• _What you need to do_
Repeat the records below exactly, beginning at the first line and finishing with the line that contains "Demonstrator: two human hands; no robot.".

• _Given entries_
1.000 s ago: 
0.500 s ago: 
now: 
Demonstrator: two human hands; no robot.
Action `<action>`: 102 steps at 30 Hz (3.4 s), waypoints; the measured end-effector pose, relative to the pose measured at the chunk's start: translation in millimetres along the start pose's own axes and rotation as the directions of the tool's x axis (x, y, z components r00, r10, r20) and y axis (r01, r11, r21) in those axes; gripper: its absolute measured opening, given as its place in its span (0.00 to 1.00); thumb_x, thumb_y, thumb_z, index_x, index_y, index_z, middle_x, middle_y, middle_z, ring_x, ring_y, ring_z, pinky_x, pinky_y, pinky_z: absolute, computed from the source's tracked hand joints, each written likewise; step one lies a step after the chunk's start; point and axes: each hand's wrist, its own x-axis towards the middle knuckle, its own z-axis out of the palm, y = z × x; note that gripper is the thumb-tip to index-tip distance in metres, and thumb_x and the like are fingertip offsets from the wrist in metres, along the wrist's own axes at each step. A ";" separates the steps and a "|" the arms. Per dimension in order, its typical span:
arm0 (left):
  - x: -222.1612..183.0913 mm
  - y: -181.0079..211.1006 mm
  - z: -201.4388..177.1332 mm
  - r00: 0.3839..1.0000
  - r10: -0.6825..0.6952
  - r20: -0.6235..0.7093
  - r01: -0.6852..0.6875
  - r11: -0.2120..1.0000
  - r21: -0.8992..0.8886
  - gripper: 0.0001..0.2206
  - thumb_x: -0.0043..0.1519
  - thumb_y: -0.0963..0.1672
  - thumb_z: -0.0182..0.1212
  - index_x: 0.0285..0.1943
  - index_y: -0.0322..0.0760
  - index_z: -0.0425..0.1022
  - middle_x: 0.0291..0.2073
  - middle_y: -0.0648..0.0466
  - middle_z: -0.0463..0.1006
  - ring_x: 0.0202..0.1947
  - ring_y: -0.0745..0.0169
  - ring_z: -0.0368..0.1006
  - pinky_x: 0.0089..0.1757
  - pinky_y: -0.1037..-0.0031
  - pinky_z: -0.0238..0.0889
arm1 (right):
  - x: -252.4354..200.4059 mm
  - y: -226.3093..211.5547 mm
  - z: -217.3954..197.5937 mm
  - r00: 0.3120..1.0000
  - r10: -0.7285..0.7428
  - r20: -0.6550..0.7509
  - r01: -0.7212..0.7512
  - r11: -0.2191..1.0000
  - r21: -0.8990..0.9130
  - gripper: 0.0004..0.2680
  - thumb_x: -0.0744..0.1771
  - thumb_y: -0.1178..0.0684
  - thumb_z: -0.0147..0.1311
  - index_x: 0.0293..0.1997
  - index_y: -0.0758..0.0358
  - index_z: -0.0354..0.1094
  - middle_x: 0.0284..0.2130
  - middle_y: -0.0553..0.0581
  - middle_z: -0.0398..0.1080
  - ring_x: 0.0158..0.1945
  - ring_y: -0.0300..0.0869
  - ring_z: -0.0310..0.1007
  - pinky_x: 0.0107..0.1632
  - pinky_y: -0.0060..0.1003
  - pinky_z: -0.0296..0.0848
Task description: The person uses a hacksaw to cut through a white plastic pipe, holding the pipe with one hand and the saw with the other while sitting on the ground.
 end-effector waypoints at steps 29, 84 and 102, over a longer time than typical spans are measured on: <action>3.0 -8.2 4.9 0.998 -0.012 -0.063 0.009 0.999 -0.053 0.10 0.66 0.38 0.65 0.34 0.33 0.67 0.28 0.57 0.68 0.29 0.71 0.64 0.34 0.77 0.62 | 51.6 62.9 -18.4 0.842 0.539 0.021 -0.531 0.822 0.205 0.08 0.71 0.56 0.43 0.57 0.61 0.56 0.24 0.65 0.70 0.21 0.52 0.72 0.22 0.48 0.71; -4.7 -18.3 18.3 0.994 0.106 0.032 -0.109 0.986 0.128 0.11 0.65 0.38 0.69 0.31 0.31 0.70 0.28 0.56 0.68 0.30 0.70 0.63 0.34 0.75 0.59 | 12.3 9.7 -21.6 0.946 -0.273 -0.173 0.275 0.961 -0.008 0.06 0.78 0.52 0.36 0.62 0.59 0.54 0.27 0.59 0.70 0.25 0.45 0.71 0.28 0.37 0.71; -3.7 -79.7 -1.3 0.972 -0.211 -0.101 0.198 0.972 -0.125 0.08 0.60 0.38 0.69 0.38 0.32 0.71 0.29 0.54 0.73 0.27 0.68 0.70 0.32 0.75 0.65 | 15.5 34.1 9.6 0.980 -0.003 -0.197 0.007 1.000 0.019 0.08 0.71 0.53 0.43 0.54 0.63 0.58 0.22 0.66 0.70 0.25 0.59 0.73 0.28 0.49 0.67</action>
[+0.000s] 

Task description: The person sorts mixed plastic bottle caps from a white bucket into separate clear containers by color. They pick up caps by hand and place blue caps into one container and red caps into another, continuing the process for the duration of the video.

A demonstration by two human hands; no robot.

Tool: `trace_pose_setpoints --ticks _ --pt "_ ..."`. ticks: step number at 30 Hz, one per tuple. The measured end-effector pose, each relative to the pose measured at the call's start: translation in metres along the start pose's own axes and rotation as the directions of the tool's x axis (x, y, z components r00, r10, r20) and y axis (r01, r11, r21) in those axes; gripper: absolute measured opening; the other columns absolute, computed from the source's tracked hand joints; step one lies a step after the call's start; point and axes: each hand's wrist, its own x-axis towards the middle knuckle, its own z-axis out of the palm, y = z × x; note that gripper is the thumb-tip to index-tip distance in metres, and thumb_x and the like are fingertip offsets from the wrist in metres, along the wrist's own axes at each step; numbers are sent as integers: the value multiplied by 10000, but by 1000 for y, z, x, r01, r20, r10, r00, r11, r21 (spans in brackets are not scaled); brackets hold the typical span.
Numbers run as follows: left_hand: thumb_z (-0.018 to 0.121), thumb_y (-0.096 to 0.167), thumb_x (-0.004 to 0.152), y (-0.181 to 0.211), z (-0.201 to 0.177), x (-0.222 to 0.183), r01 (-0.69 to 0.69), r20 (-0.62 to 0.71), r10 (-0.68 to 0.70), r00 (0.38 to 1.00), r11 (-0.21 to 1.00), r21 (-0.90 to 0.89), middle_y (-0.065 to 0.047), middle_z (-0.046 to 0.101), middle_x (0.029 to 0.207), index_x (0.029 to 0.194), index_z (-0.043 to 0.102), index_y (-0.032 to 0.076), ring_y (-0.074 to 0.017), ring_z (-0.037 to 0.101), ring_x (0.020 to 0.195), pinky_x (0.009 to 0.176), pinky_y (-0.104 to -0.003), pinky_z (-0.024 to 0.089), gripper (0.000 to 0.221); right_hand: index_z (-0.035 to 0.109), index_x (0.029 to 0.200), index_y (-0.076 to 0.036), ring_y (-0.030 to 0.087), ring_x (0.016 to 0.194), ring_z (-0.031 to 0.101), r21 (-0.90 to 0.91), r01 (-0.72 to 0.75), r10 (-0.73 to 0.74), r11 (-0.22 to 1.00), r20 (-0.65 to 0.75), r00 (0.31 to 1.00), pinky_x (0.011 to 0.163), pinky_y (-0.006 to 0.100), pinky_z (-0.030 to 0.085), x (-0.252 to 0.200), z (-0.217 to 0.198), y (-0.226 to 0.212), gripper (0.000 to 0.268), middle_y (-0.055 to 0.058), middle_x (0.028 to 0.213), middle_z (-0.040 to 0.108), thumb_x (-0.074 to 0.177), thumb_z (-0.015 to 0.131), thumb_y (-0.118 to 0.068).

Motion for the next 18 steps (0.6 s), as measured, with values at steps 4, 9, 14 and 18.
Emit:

• _Response area_
1.000 s ago: 
0.500 s ago: 
now: 
Demonstrator: two human hands; no robot.

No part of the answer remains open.